By Vicki Needham - 02/11/14 05:43 PM EST
Legislation to help the long-term unemployed is attracting some interesting alliances.
A California Democrat has teamed up with a House Tea Party Republican to craft a bill that would provide vouchers for those who want to relocate to areas where there are more jobs.
“Too many Americans are still out of work for us to stick with what hasn’t worked,” Cárdenas said.
“There are thousands of Americans who would be happy to move across the country or their state to chase their American Dream, but they cannot afford it."
Action on an unemployment benefits renewal has stalled in the Senate and won't have a chance for resuscitation until lawmakers return from next week's recess on Feb. 25.
That means about 1.7 million of the long-term unemployed — those out of work for at least six months — will be without benefits for the longest stretch since the federal emergency program started in June 2008.
Democrats and Republicans have battled over whether to reauthorize the benefits, which expired at the end of December.
Most Republicans have called for sweeping reforms to the program and for passing legislation they say would create enough jobs to help those who are struggling to find work. .
But Democrats argue that restoring the benefits program is a much faster solution, for now, as the job market continues to heal.
Some economists argue that, if put back into place for the rest of the year, the federal benefits program would naturally expire a jobless rates drop.

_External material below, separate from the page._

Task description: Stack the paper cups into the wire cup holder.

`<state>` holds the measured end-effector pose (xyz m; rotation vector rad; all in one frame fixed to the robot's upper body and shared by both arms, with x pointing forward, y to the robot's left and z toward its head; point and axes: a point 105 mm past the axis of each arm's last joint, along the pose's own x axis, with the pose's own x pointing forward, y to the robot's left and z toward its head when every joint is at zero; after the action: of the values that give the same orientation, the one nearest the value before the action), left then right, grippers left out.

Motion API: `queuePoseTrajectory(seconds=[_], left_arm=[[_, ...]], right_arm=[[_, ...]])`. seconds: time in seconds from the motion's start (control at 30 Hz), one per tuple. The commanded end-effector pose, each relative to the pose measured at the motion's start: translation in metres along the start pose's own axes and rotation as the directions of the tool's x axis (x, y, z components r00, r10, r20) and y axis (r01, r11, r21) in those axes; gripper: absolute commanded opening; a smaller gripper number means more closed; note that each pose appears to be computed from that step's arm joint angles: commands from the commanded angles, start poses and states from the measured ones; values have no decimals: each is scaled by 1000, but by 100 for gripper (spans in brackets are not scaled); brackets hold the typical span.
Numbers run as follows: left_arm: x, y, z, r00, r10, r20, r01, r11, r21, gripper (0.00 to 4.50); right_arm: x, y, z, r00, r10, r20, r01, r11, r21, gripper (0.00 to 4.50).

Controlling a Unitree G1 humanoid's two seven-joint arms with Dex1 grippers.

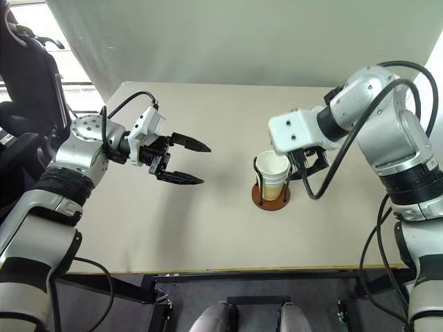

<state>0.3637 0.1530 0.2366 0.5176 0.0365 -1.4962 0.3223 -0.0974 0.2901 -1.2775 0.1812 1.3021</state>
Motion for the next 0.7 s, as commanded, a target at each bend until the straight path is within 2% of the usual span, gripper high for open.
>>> queuePoseTrajectory(seconds=[0.03, 0.13, 0.23, 0.37, 0.57, 0.7], left_arm=[[-13, 15, 24, 995, 60, 76, -60, 998, 0, 445], [-17, 23, 30, 986, 117, 120, -115, 993, -24, 445], [-24, 35, 36, 956, 218, 195, -205, 975, -84, 445], [-27, 41, 39, 933, 275, 232, -257, 961, -104, 445], [-31, 63, 32, 855, 473, 212, -446, 880, -161, 445], [-36, 76, 31, 777, 590, 219, -563, 807, -177, 445]], right_arm=[[-30, -14, 8, 984, -144, 106, 125, 978, 170, 448], [-38, -20, -8, 966, -232, 110, 189, 932, 310, 448], [-47, -25, -44, 932, -355, 75, 276, 826, 492, 448], [-48, -24, -74, 897, -441, 31, 334, 723, 604, 448], [-51, -48, -123, 719, -687, -107, 539, 455, 709, 448], [-45, -54, -146, 632, -748, -203, 609, 317, 727, 448]])
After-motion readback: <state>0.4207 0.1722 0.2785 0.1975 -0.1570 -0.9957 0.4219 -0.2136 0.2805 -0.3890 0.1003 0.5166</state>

But while advocates expect another vote after the recess, chances of passing the bill are fading.
“Solely extending unemployment benefits will not help people find jobs,” Mulvaney said.
“It’s time we start working together to address the unemployment crisis and this is one piece of the puzzle," he said.
The lawmakers cited remarks made recently by Doug Elmendorf, director of the Congressional Budget Office, who told Cárdenas:
“Historically, part of what has helped to bring the labor market back to a beter place, after previous downturns has been the mobility of people. There’s evidence the mobility of Americans has actually declined over time, which may be an aggravating factor.”